La squadra di Woking pare aver superato il suo momento peggiore visto che occupa la quarta piazza nel mondiale Costruttori: sulla MCL34 in Spagna si sono viste delle modifiche importanti all'ala anteriore che si associano a quelle delle bargeboard e dei deviatori di flusso.

La McLaren è in piena fase di ripresa: la squadra di Woking pare abbia ricevuto un buon impulso organizzativo con l’arrivo di Andreas Seidl e non deve sorprendere che il team condotto da Zak Brown sia quarto nel mondiale Costruttori, davanti alla squadra ufficiale che gli fornisce la power unit, una Renault che è precipitata all’ottavo posto.

Nel GP di Spagna la McLaren ha portato un’ala anteriore completamente nuova che ha dato buoni risultati a Montmelò e che è utilizzata anche nei test che sono in corso in Catalunya.

I disegni di Giorgio Piola ci mostrano com’è cambiata la concezione andando nella direzione tracciata da Ferrari e Alfa Romeo con la nuova soluzione che si vede in alto, mentre sotto c’è quella vecchia.

Il profilo principale si sollevava ad ala di gabbiano verso la paratia laterale, mentre adesso torna ad ancorarsi proprio alla radice della bandella, per cui anche il secondo elemento ha un andamento più curvilineo con un soffiaggio molto meno marcato.

I flap supplementari sono molto cambiati soprattutto nel lato esterno per esaltare l’effetto out wash, vale a dire portare i vortici dell’ala anteriore all’esterno delle ruote anteriori. Il disegno di questi elementi, quindi, è spiovente verso la paratia per lasciare molto spazio al canale che si è voluto creare.

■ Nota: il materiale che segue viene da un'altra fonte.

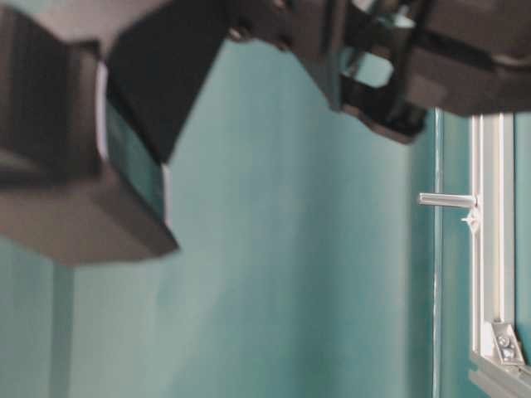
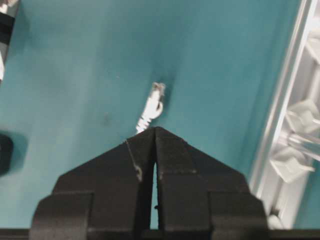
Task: Move the cable alternately left and right between 8 closely spaced pins so it hooks onto each one.
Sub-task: 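Move the right gripper down to the white cable's connector plug, then close the right gripper on the white cable's clear connector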
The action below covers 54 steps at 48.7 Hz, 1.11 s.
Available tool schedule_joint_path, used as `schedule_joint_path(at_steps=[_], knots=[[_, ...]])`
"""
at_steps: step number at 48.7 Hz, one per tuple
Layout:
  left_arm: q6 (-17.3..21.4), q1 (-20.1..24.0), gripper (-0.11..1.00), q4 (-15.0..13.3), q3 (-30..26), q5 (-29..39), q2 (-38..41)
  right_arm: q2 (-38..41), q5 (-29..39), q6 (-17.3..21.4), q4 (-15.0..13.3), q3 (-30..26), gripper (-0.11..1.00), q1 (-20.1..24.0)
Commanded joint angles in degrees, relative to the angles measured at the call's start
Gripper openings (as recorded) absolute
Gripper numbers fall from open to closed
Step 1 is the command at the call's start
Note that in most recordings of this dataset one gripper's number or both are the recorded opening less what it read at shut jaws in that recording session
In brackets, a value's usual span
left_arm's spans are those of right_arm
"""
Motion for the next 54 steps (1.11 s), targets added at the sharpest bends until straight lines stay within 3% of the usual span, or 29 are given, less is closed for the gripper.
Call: schedule_joint_path(at_steps=[1,13,17,25,29,35,46,54], knots=[[0.09,-0.26,0.0,-0.18,0.88,2.55,-5.45,-0.18,0.09,0.18,0.44,-2.37,0.0,0.26],[-2.46,-0.26,0.0,-0.18,4.39,7.91,-15.38,3.43,1.14,0.79,0.44,-5.01,0.03,0.26],[-3.6,-0.26,0.0,-0.18,5.27,8.35,-15.56,5.27,2.02,0.79,0.53,-6.06,0.21,0.26],[-3.52,-0.26,0.0,-0.18,5.98,8.35,-15.56,8.61,3.43,0.79,0.44,-7.56,0.67,0.26],[-3.52,-0.26,0.0,-0.18,6.15,8.44,-15.56,9.49,3.6,0.79,0.44,-7.56,0.61,0.0],[-3.52,-0.26,0.0,-0.18,6.5,8.44,-15.56,10.28,3.52,1.67,0.44,-7.56,0.61,-0.18],[-3.69,-0.35,0.0,-0.18,7.03,8.44,-15.73,10.9,3.08,10.37,-2.37,-7.03,0.61,-0.79],[-3.78,-0.44,0.0,-0.18,7.29,8.44,-15.73,11.25,1.49,14.5,-3.43,-7.03,0.6,-0.79]])
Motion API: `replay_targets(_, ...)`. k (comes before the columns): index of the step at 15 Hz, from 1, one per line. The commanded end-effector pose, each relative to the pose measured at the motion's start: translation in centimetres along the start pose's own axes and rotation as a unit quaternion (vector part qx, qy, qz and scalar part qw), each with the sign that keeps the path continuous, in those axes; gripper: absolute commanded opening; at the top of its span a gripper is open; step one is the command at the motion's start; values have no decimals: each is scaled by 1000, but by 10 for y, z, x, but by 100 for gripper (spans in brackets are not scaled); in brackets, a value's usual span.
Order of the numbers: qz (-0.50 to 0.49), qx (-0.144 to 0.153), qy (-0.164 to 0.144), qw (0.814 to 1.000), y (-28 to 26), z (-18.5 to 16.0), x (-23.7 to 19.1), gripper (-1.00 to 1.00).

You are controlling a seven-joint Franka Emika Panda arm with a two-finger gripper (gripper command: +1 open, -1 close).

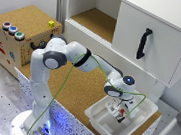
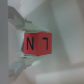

Anche la paratia laterale è di nuova concezione: se la vecchia aveva un disegno arcuato, ora si osserva che la nuova ha una svergolatura che inizia più in coda e il marciapiede esterno si arcua di meno, mostrando un piccolo ricciolo, mentre in uscita c’è un gradino che riprende proprio il concetto che la Ferrari ha portato sulla SF90 a Montmelò.

Modifiche di dettaglio anche per le due derive sotto al profilo principale che adesso sono più separate, mentre il sensore che misura la temperatura delle gomme è stato sposta sulla paratia laterale e non è più sull’ultimo flap.

Lando Norris, McLaren MCL34 con la vernice flo viz

Lando Norris, McLaren MCL34 con la vernice flo viz

Photo by: Giorgio Piola

La McLaren ha introdotto anche delle bargeboard nuove nelle libere del GP che hanno funzionato bene con la nuova ala anteriore. I test aerodinamici con la vernice flo viz hanno dato esiti positivi.